Me gusta la buena y el placer, no me gusta el mal y el dolor, quiero ser feliz y no me equivoco al creer, que las personas, los ángeles y los demonios, incluso tienen las mismas inclinaciones.
Cuando escucho las historias de otras personas, me gusta creer que contribuyen a mi "enciclopedia de la experiencia humana." Las historias que he oído me ayudan a ampliar mi definición de lo que es el amor, qué dolor se siente, qué significa el sacrificio, y lo que la risa puede hacer.
Pero no me atrevo a creer que estaba destinado a ser músico, porque parece un negocio tan pequeño en comparación con otras cosas que, creo, podría hacer. La pregunta aquí es: ¿Qué papel tiene la música en la economía mundial?
Oriente y Occidente, la mayoría de las sociedades han llegado a creer que la competencia generará más prosperidad para más personas que una economía planificada. Comparto esa creencia.
Debemos creer en el poder de la educación. Debemos respetar las leyes justas. Debemos amarnos a nosotros mismos, a nuestros mayores y jóvenes, o a nuestras mujeres y hombres.
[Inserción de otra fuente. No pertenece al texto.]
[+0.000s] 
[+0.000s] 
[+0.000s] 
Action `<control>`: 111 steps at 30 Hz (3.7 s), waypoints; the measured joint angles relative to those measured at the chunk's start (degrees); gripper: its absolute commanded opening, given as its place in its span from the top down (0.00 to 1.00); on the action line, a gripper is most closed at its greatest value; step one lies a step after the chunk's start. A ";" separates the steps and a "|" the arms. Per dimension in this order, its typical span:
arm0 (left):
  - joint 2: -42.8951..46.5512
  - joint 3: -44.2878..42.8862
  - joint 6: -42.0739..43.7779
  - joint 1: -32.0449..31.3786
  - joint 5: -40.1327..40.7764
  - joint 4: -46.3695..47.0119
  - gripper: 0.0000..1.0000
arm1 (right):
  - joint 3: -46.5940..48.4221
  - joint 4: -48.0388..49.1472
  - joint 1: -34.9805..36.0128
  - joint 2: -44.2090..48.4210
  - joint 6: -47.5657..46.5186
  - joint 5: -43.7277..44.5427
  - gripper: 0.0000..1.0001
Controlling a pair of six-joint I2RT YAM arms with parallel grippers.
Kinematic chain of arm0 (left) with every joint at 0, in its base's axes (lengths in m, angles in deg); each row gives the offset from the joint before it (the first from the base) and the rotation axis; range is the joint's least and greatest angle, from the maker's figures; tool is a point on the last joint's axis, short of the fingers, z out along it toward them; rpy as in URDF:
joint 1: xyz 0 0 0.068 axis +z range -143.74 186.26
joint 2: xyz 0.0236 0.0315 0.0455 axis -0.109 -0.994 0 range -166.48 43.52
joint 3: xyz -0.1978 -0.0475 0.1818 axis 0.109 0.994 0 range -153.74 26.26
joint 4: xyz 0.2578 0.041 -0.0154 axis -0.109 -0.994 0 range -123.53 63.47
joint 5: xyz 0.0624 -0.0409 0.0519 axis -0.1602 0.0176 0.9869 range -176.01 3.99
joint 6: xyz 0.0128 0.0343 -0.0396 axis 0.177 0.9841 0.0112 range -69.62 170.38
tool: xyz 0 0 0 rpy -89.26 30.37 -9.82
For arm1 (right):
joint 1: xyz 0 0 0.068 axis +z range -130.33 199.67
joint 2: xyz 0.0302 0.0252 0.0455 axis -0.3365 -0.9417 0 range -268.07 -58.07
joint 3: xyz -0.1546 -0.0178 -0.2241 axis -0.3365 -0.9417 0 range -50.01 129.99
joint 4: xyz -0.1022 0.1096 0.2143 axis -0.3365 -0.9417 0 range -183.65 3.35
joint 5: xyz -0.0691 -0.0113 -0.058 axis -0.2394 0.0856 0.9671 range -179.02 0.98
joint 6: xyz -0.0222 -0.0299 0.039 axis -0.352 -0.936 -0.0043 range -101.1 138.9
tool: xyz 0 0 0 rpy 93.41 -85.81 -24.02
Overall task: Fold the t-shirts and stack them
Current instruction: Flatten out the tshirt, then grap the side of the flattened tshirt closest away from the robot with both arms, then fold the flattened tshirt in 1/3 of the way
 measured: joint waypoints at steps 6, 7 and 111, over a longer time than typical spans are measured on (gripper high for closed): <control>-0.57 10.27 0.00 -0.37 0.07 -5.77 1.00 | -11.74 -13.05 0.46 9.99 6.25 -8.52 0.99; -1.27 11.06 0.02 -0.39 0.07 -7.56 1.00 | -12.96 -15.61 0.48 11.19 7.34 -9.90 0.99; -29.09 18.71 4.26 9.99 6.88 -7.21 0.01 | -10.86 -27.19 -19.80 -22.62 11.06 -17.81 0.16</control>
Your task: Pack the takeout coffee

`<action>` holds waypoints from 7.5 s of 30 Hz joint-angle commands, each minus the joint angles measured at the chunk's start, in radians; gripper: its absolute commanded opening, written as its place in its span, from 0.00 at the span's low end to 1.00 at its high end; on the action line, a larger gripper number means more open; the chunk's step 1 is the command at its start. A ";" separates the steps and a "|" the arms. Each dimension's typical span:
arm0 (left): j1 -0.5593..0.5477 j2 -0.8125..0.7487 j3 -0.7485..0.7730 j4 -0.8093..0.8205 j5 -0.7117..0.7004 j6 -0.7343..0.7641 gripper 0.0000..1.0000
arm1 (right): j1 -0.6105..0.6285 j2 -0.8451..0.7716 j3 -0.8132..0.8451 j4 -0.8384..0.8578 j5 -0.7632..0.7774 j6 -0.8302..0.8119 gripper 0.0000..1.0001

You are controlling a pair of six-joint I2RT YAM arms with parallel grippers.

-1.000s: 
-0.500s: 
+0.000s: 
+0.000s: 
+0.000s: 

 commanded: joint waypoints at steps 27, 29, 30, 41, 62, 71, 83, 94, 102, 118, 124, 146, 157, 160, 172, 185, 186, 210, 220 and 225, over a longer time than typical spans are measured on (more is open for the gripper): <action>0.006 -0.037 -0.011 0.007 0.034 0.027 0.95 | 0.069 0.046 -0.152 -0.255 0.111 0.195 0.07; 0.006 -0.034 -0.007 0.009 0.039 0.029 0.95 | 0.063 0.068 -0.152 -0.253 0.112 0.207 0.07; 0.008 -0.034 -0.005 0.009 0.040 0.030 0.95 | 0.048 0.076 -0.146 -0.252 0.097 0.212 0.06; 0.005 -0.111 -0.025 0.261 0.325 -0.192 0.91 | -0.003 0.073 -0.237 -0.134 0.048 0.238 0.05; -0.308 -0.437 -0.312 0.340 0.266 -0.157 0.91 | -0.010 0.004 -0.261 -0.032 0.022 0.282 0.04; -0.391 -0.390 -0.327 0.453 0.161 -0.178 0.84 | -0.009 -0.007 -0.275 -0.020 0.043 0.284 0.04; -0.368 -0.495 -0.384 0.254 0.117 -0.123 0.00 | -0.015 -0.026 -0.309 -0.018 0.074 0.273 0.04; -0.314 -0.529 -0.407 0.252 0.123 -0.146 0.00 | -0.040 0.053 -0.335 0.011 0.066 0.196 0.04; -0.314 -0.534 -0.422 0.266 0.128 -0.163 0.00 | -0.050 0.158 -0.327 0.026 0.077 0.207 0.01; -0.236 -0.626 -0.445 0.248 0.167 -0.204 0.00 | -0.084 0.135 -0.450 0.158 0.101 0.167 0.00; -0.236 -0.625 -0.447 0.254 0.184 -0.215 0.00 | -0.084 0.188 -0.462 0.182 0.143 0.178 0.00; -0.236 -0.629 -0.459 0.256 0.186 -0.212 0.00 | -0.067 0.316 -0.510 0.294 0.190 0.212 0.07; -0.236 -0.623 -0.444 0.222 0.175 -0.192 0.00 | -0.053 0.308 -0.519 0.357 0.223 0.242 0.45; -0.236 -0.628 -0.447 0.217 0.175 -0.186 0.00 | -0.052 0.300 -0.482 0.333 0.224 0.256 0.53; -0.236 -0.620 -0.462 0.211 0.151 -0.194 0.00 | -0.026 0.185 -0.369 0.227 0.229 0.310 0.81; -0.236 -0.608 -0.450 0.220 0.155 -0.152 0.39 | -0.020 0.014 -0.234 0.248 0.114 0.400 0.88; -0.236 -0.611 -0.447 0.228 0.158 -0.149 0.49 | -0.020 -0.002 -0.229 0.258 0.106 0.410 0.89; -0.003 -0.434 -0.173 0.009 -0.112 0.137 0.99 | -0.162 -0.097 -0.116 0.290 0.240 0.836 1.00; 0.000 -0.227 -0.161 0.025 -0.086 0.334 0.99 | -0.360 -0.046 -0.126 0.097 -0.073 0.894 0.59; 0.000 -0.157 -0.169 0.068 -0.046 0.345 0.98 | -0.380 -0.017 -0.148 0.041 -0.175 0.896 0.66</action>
Tienes que poner en práctica lo que aprendes y hacerlo una y otra vez hasta que se convierta en un hábito. Yo siempre digo: 'Ver no es creer. Cree para ver.' Hay mucho que aprender sobre la aptitud, la nutrición y las emociones, pero una vez que lo haces, puedes dominar en lugar de ser dominado por ellas.
Creer que tu esposo, esposa, padres, hijos, jefe, trabajo, cuenta bancaria o cuerpo todavía son en parte responsables de tus emociones, pensar que hay "balas" allá afuera que hay que enfrentar, que no son eventos estresantes de la vida que hay que superar, es perderse algo vital.
Las emociones sin duda pueden ser engañosas: se puede engañar, haciendo creer cosas que son, sin duda, demostrablemente falsas.
Los estudiantes de hoy pueden poner droga en sus venas o esperanza en sus cerebros. Si son capaces de concebir y creer, pueden lograrlo. Tienen que saber que no es su aptitud sino su actitud la que determinará su altitud.
Si usted ha visto ángeles flotando alrededor de su dormitorio o acaba de encontrar un rayo de esperanza en un momento solo, elegir creer que algo invisible está cuidando de usted puede ser un ejercicio de la vida que cambia.
Una gran carrera en el tenis es algo que a los 15 años, normalmente, no tienen. Espero que mi ejemplo ayude a otros adolescentes a creer que pueden lograr cosas que nunca creyeron posibles.
Vivir significa creer y esperar, no mentir y mentirse a uno mismo.
Amar es creer, esperar, saber, es un ensayo, un pedacito de cielo abajo.
Armageddon no es inminente. Esto es lo que el pueblo de la violencia nos quiere hacer creer. La complejidad y diversidad del mundo son la esperanza para el futuro.
Y esto debemos creer: que la esperanza y la voluntad pueden acercarnos a nuestro objetivo final: la justicia para todos, la injusticia para nadie.